I know right on the 3.3.2 - I’ve got to upgrade at some point but it’s unfortunately become such a critical part of our business logic that it needs careful planning and execution - I can do the latter, suck at the former.
debug()
isn’t an option, we’re pushing well over 2k messages per second through that pipeline normally, and spread across 3 nodes it’s an absolute pain in the yannowhat to work with Anyway, I put the pipeline rules for the potentially troubled pipeline down below; come to think of it after seeing them again there are a few potential problem points… but for completeness sake, here they are:
Pipeline stage 0; 1 rule:
rule "check if not json"
when
# these fields only appear when the JSON extractor on the input worked
has_field("short_message") == false && has_field("full_message") == false
then
end
Stage 1: 2 rules, match any
This rule is the one that can blow up because it’s not anchored fully; it’s a hold-over from some legacy log solutions that added a JSON encoded block on the end of a plaintext line
rule "extract data from message (GROK_META)"
when
regex("^\\{.*\\}$", to_string($message.message)).matches == false &&
regex(".*\\{.*?\\}$", to_string($message.message)).matches == true
then
let fields = grok("^\\[%{WORD:xxx_kernel_id}\\]\\[%{WORD:xxx_yyy_id}\\]\\[%{WORD:xxx_log_level}\\]\\[%{XXXTIMESTAMP:xxx_timestamp}\\]\\[%{XXXJAVACLASS:xxx_java_class}\\] %{GREEDYDATA:xxx_message} %{JSON:xxx_metadata_raw}$", to_string($message.message), true);
set_fields(fields);
set_field("message", to_string($message.xxx_message));
remove_field("xxx_message");
set_field("xxx_parsed_as", "GROK_META");
end
Patterns in this rule:
XXXJAVACLASS = .?
XXXTIMESTAMP = %{MONTHDAY}/%{MONTHNUM}/%{YEAR}_%{HOUR}:%{MINUTE}:%{SECOND}:%{NUMBER}
JSON = {.?}
And this rule which basically duplicates the above but should only trigger when that encoded JSON block isn’t present (I realise it can be done with a single rule since it’d just add a blank field for the missing block, but legacy stuff requires it to be filled when present, and to have the xxx_parsed_as field set to an appropriate value, and rules have no flow control so… this was the solution.

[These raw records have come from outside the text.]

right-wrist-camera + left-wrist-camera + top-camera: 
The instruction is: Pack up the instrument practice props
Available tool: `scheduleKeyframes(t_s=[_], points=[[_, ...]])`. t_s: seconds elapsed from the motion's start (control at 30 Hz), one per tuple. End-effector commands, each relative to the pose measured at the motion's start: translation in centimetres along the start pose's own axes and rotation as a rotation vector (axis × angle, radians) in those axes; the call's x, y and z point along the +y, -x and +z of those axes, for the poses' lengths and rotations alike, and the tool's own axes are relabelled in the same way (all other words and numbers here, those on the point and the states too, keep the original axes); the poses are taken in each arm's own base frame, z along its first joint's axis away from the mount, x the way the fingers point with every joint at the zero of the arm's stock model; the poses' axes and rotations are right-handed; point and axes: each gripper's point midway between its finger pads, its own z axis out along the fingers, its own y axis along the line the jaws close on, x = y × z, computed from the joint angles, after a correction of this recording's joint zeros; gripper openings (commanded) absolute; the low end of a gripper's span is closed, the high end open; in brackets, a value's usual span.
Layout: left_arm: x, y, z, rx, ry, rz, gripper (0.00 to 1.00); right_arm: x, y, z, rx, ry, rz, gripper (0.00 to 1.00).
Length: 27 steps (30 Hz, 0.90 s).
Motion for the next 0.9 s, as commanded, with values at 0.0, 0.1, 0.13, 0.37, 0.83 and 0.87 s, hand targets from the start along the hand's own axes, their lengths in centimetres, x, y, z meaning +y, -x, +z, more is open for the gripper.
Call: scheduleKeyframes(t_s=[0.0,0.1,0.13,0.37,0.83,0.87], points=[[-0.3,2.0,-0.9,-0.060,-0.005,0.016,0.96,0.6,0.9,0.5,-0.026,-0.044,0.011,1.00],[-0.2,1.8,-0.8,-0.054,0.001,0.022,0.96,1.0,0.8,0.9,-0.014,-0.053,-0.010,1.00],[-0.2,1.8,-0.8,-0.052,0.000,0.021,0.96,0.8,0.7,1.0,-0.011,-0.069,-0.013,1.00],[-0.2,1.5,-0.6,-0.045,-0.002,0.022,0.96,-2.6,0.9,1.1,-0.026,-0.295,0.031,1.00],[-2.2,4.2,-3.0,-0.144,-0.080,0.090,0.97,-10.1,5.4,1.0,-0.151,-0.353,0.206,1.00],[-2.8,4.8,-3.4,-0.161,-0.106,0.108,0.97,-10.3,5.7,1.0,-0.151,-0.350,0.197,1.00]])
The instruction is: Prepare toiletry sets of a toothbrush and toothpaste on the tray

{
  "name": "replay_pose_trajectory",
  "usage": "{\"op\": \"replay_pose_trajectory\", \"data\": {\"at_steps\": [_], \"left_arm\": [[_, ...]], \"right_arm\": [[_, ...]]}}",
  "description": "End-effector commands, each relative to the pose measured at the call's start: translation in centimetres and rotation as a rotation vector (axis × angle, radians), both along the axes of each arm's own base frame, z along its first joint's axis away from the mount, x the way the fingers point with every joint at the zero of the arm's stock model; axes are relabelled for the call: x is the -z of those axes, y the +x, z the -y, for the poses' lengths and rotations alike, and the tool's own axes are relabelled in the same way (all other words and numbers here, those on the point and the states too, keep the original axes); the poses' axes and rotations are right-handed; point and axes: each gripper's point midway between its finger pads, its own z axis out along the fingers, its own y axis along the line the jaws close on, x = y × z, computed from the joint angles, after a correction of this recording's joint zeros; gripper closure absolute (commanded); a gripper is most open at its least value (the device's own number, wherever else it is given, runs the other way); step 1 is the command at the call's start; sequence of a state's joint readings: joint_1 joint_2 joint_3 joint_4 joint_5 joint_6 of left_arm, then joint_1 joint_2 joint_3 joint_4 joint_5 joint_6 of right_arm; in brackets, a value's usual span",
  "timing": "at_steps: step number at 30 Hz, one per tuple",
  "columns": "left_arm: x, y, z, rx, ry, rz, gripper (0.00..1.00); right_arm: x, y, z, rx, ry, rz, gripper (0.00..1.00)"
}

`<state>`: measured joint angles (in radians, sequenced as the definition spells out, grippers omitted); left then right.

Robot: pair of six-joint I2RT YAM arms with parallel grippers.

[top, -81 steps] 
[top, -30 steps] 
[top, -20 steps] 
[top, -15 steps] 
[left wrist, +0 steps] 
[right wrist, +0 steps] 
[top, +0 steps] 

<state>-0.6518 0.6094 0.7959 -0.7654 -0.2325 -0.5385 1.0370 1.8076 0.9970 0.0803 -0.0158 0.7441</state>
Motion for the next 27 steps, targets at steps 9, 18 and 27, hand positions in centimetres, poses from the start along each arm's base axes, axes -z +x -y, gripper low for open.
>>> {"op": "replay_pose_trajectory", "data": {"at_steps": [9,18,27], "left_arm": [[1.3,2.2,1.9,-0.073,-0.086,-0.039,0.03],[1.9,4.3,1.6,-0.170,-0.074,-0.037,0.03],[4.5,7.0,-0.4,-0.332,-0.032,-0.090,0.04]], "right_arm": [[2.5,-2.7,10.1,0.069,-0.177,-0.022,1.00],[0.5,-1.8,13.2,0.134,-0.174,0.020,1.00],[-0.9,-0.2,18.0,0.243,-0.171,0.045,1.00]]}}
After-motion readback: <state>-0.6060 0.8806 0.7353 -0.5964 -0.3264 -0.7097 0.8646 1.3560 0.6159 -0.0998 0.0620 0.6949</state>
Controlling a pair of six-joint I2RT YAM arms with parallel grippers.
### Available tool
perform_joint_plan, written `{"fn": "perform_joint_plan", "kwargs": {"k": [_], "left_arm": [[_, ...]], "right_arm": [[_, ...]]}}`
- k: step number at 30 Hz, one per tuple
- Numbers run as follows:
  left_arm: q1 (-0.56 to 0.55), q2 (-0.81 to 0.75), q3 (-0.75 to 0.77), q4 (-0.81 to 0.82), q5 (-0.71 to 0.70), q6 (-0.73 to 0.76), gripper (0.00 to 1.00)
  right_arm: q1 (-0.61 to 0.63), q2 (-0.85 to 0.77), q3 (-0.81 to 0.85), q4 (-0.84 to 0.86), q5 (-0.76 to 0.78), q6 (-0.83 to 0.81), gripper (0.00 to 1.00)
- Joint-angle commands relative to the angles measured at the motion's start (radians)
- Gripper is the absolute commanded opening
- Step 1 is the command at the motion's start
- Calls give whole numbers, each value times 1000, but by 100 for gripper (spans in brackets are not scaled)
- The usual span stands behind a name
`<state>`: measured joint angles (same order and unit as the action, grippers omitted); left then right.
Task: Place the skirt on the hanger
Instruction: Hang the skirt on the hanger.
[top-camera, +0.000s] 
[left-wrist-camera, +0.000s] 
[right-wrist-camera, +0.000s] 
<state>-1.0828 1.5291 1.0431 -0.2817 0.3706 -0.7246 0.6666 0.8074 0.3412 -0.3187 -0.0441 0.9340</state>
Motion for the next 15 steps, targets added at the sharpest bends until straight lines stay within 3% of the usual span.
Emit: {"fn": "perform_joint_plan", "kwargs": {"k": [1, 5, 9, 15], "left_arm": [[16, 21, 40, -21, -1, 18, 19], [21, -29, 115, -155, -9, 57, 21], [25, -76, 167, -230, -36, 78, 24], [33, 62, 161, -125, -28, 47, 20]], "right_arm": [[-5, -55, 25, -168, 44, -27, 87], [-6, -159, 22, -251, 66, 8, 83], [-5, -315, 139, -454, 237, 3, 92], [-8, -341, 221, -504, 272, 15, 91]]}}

rule "extract data from message (GROK_NO_META)"
when
regex("^\\{.*\\}$", to_string($message.message)).matches == false &&
regex(".*\\{.*?\\}$", to_string($message.message)).matches == false
then
let fields = grok("\\[%{WORD:xxx_kernel_id}\\]\\[%{WORD:xxx_yyy_id}\\]\\[%{WORD:xxx_log_level}\\]\\[%{XXXTIMESTAMP:xxx_timestamp}\\]\\[%{XXXJAVACLASS:xxx_java_class}\\] %{GREEDYDATA:xxx_message}", to_string($message.message), true);
set_field("xxx_parsed_as", "GROK_NO_META");
# rest identical to rule above
end
Stage 2: 10 rules, match any
rule "fix warn/warning log level"
when
has_field("xxx_log_level") &&
contains(to_string($message.xxx_log_level), "WARNING")
then
set_field("xxx_log_level", "WARN");
end
rule "convert timestamp"
when
has_field("xxx_timestamp")
then
let ts = parse_date(value: to_string($message.xxx_timestamp), pattern: "dd/MM/YYYY_HH:mm:ss:SSS");
set_field("timestamp", ts);
remove_field("xxx_timestamp");
end
rule "check for action: XXX"
when
has_field("message") &&
contains(to_string($message.message), "WS_ReactiveHavetoRedactThis", true) &&
contains(to_string($message.message), "REST") &&
regex("(PUT|POST)", to_string($message.message)).matches == true &&
regex("XXX", to_string($message.message)).matches == true
then
set_field("is_action", true);
set_field("action_type", "XXX");
end
The above rule is duplicated twice, just different values for the XXX part.
rule "check sensor action"
when
has_field("message") && contains(to_string($message.message), "sensor action", true) && contains(to_string($message.message), "EVENT", true)
then
set_field("sensor_action", true);
end
rule "check for agenda switch"
when
has_field("message") && contains(to_string($message.message), "switching agenda", true)
then
set_field("agenda_switch", true);
end
rule "lookup brand"
when
has_field("xxx_yyy_id")
then
let result = lookup_value("xxx-yyy-brand", to_string($message.xxx_yyy_id), "redacteddefault");
set_field("xxx_brand", result);
end
And the last one:
rule "parse legacy json block"
when
has_field("xxx_metadata_raw")
then
let json = parse_json(to_string($message.xxx_metadata_raw));
let json_fields = select_jsonpath(json, {
x_logged_user: "$.X-Logged-User",
x_client_id: "$.X-Client-Id",
x_client_version: "$.X-Client-Version",
x_brand_id: "$.X-Brand-Id",
x_application_id: "$.X-Application-Id"
});
set_fields(json_fields);
end
This is the only pipeline that uses grok patterns, and generally catches about 40% of our total traffic.